Woman attempts to wear only recycled outfits for 365 days

Christina Dean was standing on top of a pile of garbage at a Hong Kong landfill when the idea came to her: Wear only recycled clothes for a year.

Despite fashion industry efforts to make clothing production more sustainable, a lot of clothes still end up at the dump. It’s an “urgent problem to encourage consumers to decrease clothing wastage entering landfill,” she wrote to Yahoo News in an email.

Dean, who is the founder of the environmentally focused fashion organization Redress, and who was at the dump for another project, took a vow to wear only “100% dumped, discarded or donated secondhand clothes” everyday of 2013, except for shoes and underthings, which were her own.

And we’re not talking about coming up with ten outfits and then rotating. No, no. Dean wanted 365 different looks, a new one each and every day.

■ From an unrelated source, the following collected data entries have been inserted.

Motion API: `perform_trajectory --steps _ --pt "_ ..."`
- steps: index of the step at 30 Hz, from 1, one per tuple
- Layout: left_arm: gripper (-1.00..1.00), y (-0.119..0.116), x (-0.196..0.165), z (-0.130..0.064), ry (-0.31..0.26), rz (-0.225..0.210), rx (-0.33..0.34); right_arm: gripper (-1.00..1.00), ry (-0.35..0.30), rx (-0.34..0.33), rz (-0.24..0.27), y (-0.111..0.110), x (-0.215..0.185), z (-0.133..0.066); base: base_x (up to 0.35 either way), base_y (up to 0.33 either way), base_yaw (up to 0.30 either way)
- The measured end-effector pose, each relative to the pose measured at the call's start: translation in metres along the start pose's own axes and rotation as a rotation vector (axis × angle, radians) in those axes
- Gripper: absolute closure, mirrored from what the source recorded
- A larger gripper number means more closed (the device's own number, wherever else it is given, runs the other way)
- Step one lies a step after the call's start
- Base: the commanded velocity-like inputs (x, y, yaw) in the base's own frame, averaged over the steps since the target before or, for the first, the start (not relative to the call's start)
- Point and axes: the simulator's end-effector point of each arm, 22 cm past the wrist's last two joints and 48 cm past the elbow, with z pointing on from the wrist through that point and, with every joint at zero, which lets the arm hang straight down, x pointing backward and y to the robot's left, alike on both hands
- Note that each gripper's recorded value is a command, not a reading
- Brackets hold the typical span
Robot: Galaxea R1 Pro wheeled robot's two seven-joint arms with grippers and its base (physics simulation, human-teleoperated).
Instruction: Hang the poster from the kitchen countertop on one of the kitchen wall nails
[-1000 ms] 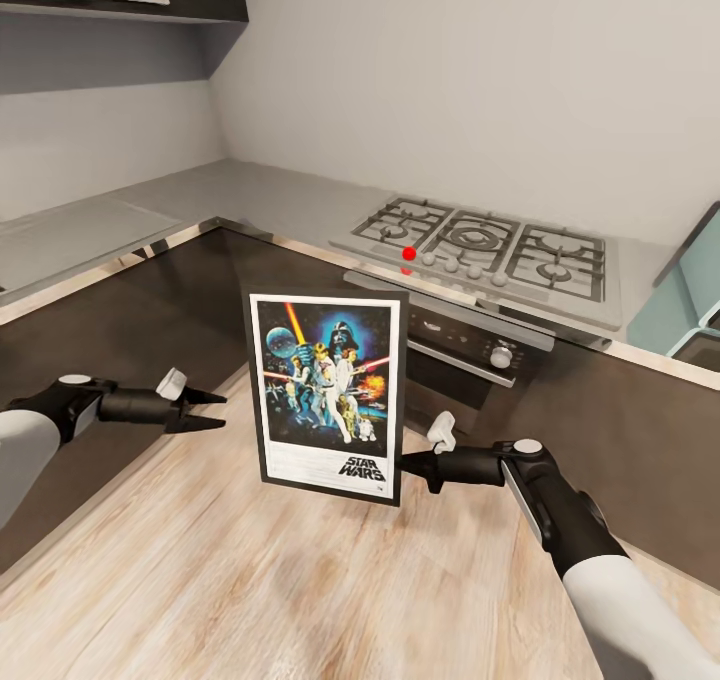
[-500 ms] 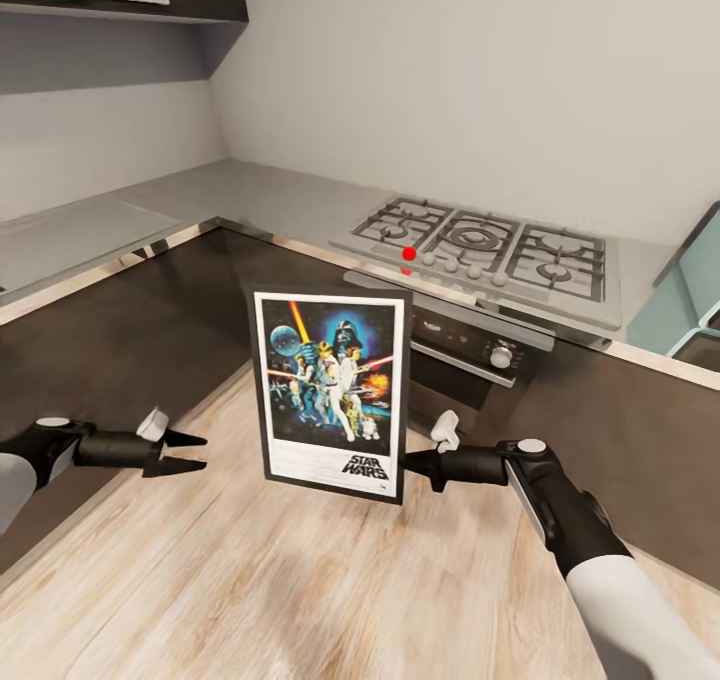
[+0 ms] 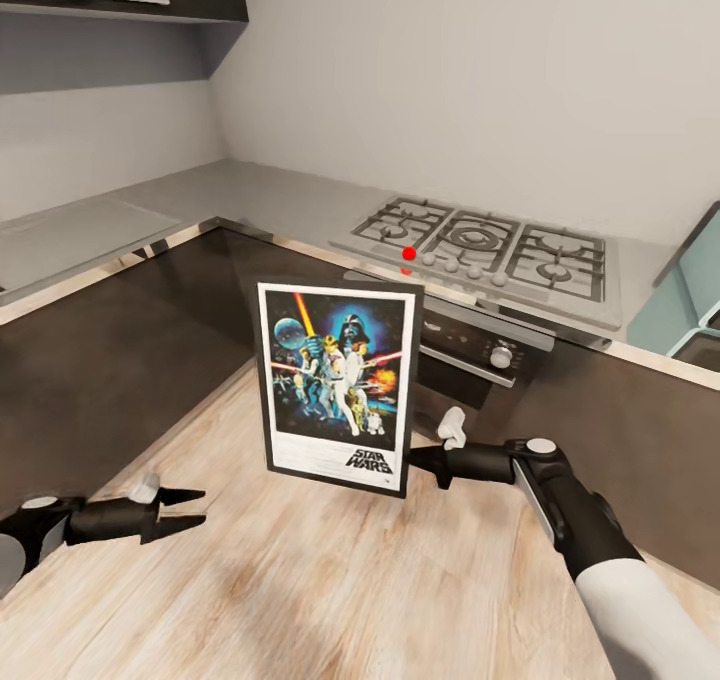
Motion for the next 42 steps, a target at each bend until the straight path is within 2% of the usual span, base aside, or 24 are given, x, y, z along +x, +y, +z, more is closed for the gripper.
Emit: perform_trajectory --steps 2,7,8,10,11,12,13,14,15,17,18,20,21,22,26,33,42 --pt "-1.0 -0.002 0.03 -0.001 -0.022 -0.039 -0.02 1.0 0.006 0.009 -0.002 -0.004 0.003 -0.005 0.0 0.0 0.0" --pt "-1.0 -0.008 0.064 -0.001 -0.082 -0.114 -0.05 1.0 0.015 0.018 -0.003 -0.009 0.006 -0.011 0.0 0.0 0.0" --pt "-1.0 -0.01 0.08 0.001 -0.113 -0.155 -0.071 1.0 0.017 0.02 -0.003 -0.01 0.006 -0.012 0.0 0.0 0.0" --pt "-1.0 -0.011 0.097 0.002 -0.15 -0.203 -0.105 1.0 0.018 0.021 -0.004 -0.01 0.007 -0.013 0.0 0.0 0.0" --pt "-1.0 -0.013 0.109 0.005 -0.171 -0.235 -0.127 1.0 0.019 0.022 -0.003 -0.01 0.007 -0.013 0.0 0.0 0.0" --pt "-1.0 -0.02 0.132 0.019 -0.246 -0.322 -0.163 1.0 0.019 0.023 -0.002 -0.011 0.008 -0.013 0.0 0.0 0.0" --pt "-1.0 -0.032 0.156 0.024 -0.228 -0.361 -0.161 1.0 0.02 0.022 -0.002 -0.011 0.008 -0.013 0.0 0.0 0.0" --pt "-1.0 -0.033 0.159 0.026 -0.247 -0.378 -0.169 1.0 0.02 0.022 -0.002 -0.011 0.008 -0.013 0.0 0.0 0.0" --pt "-1.0 -0.038 0.173 0.03 -0.258 -0.414 -0.19 1.0 0.022 0.022 0.0 -0.01 0.01 -0.013 0.0 0.0 0.0" --pt "-1.0 -0.03 0.191 0.031 -0.312 -0.492 -0.289 1.0 0.031 0.018 0.015 -0.007 0.02 -0.012 0.0 0.0 0.0" --pt "-1.0 -0.033 0.22 0.031 -0.348 -0.584 -0.37 1.0 0.042 0.014 0.03 -0.003 0.031 -0.012 0.0 0.0 0.0" --pt "-1.0 -0.037 0.232 0.029 -0.352 -0.62 -0.385 1.0 0.045 0.012 0.037 -0.002 0.035 -0.012 0.0 0.0 0.0" --pt "-1.0 -0.04 0.239 0.027 -0.361 -0.651 -0.395 1.0 0.049 0.01 0.044 0.0 0.04 -0.012 0.0 0.0 0.0" --pt "-1.0 -0.042 0.249 0.02 -0.389 -0.701 -0.421 1.0 0.053 0.014 0.058 0.0 0.046 -0.014 0.0 0.0 0.0" --pt "-1.0 -0.043 0.255 0.014 -0.414 -0.731 -0.441 1.0 0.038 0.042 0.078 -0.009 0.046 -0.024 0.0 0.0 0.0" --pt "-1.0 -0.044 0.268 0.016 -0.408 -0.764 -0.476 1.0 0.025 0.06 0.099 -0.016 0.049 -0.031 0.0 0.0 0.0" --pt "-1.0 -0.045 0.273 0.018 -0.402 -0.776 -0.487 1.0 0.024 0.062 0.103 -0.016 0.05 -0.031 0.0 0.0 0.0"
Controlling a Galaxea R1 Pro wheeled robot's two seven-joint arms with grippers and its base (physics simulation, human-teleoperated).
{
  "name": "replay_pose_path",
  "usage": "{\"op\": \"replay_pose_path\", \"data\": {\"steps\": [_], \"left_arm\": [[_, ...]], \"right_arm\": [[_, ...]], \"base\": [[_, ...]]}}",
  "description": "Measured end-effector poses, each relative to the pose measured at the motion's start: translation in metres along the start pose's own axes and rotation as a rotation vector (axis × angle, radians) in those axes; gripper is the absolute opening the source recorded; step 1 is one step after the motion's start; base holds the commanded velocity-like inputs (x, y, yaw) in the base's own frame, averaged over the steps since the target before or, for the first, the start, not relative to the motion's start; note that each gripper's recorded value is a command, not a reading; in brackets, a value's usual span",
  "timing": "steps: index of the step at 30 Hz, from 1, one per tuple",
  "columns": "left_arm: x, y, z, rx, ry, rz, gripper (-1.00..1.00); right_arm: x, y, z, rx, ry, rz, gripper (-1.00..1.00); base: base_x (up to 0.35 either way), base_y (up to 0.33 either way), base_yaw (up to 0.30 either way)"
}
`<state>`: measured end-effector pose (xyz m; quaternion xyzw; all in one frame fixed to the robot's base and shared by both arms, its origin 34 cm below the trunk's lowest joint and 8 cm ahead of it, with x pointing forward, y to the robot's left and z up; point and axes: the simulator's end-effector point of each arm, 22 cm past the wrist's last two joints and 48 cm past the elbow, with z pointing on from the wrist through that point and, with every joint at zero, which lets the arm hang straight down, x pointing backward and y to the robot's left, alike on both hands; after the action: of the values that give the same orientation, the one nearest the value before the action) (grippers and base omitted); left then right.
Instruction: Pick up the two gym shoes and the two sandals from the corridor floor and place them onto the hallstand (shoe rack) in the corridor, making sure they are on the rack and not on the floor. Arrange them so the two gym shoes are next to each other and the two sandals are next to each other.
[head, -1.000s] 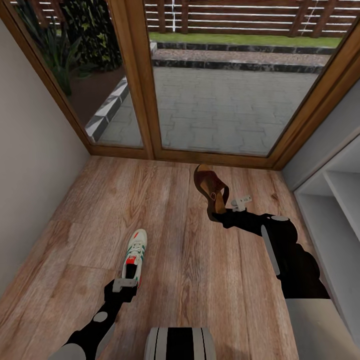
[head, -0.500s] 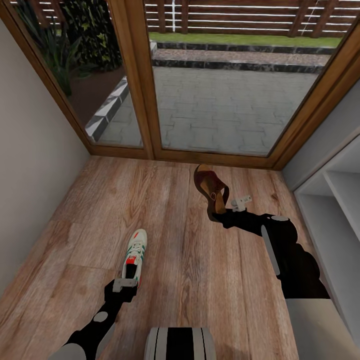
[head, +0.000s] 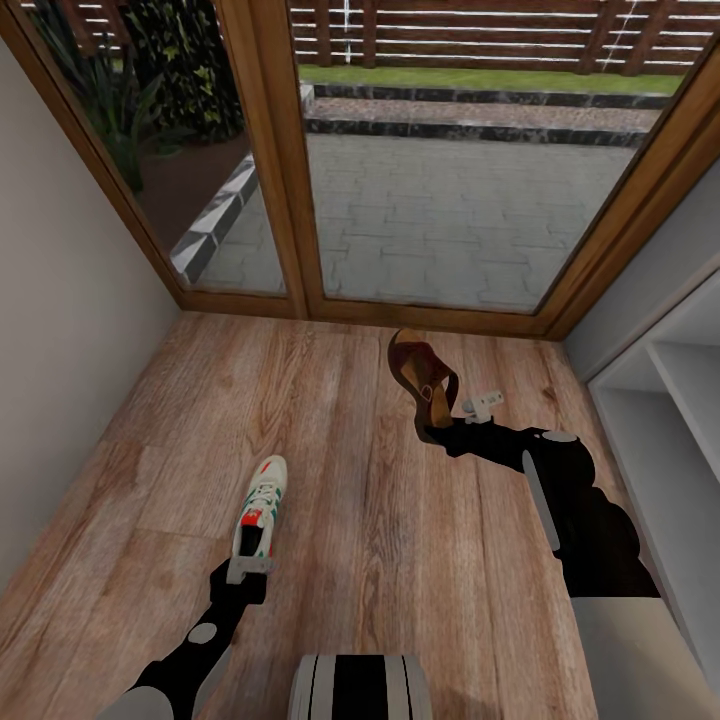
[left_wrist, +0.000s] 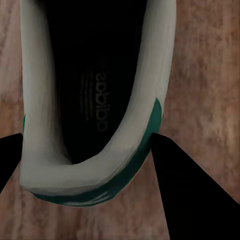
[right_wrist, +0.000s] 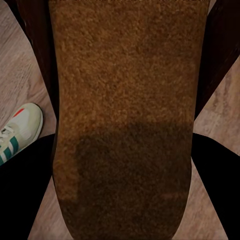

So far, so good. Dean sorts through castaway clothing each month, looking for 30 outfits, which are then photographed at GetRedressed on Instagram. At the end of the year, the outfits will be auctioned to benefit Redress and Friends of the Earth.

Each month has a theme, such as “DIY,” “on trend,” or “little black dress.” If these sound challenging, Dean has a stylist on hand to help choose the outfits, which are not always to her taste.

There were the “loud and obnoxious” neon leggings. And one mustn’t forget the thick, green, polyester school-uniform tracksuit bottoms that came with an ‘80s jacket. Dean described the clothes as a “toe-curling” example of wearing something that was the opposite of her style.

But there are plenty of victories, too. A glam green silk dress that blended in at a “real fashion VIP event” was a real winner. And a sunny yellow top brightened a rainy day in London.

Because Dean sees the potential in discarded clothes, her trash fashion finds often turn out to be treasures: From boyfriend jeans to silk shirts and slip dresses, the clothes actually look on trend.

The Redress website notes that she has learned this from her 365-day challenge: Most clothes can be reused, but it takes some work and some imagination. “They can be restyled, reconstructed and repaired in a multitude of creative and cost-saving ways,” giving clothing a new life and keeping the garments out of the landfill.

Lest you think this is solution in search of a problem, it’s worth noting that landfills are filling up with more fashion rejects than ever. According to a study by Cambridge University, in 2006, people were buying “a third more clothes than they were in 2002, and women have four times as many clothes in their wardrobe than they did in 1980. Women are also getting rid of similar amounts each year.”

Some of those discarded looks ended up in Dean’s hands. Clothes that seemed to have been thrown away due to an easily fixed stain or repair were rescued for the year-long effort.

The 35-year-old admitted to being “baffled” by the qualitynot just the quantity of the items that had been condemned to the landfill. “I’m shocked at the quality,” she said, “The clothes from the (trash) bin are often better than my own (now packed away) wardrobe.”

According to Redress, in Hong Kong in 2011, 217 tons of textiles were dumped into three landfills every day. In the U.K., “Almost 10,000 garments were dumped into landfill every five minutes.”

Dean hopes that with her year-long campaign, consumers will be inspired to think about that giant landfill before buying something new.

“What we’ve seen over recent years is that designers, manufacturers and retailers have gone into overdrive to satisfy this increased consumer appetite for low cost fashion, so much so that people buy a dress as if it’s a Big Mac,” Dean said.